[ABOUT THIS TASK]
Would you write out, exactly as they stand, all lines from the one containing "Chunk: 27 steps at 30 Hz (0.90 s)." through the end of the listing below, and only those?

- - -

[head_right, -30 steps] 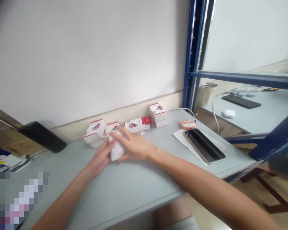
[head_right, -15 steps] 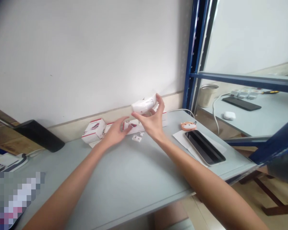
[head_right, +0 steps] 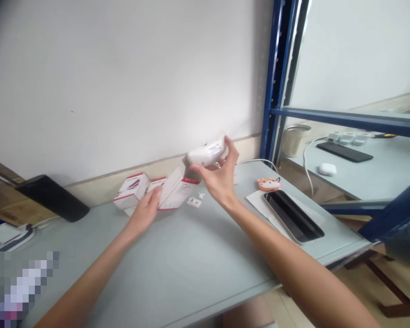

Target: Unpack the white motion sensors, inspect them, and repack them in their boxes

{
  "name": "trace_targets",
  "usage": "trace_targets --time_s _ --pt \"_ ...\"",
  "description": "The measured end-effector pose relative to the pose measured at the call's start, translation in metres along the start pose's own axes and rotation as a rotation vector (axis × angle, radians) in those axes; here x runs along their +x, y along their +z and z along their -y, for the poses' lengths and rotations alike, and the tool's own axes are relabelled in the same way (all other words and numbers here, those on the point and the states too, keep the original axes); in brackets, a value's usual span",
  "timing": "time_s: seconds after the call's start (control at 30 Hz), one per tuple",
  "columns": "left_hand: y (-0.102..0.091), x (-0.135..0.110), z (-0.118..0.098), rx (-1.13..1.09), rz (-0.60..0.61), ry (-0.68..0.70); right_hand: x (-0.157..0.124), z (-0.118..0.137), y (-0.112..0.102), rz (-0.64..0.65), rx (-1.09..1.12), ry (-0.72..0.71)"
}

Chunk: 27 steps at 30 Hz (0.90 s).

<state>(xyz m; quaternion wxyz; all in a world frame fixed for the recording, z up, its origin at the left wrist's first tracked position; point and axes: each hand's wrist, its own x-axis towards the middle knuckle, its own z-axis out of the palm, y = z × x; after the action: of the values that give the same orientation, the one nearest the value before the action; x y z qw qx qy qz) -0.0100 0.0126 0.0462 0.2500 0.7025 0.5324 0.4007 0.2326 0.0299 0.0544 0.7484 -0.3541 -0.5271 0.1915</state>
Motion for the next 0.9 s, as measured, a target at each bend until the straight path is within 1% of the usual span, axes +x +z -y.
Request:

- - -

[EXERCISE RESULT]
Chunk: 27 steps at 30 Hz (0.90 s).

<state>(xyz m; quaternion wxyz; all in a world frame fixed for the recording, z up, its origin at the left wrist's first tracked position; point and axes: each hand's wrist, its own x-axis towards the middle knuckle, its own z-axis out of the palm, y = z × x; after the action: of the values that give the same orientation, the one nearest the value before the action; x y z qw qx qy qz) -0.0100 0.0126 0.0462 0.2500 0.7025 0.5324 0.4007 0.2326 0.0299 0.0544 0.7484 -0.3541 -0.5271 0.1915</state>
Motion for the next 0.9 s, as measured, a target at each bend until the straight path is within 1% of the usual span, axes +x +z -y.
Request:

The answer has been given in its entirety.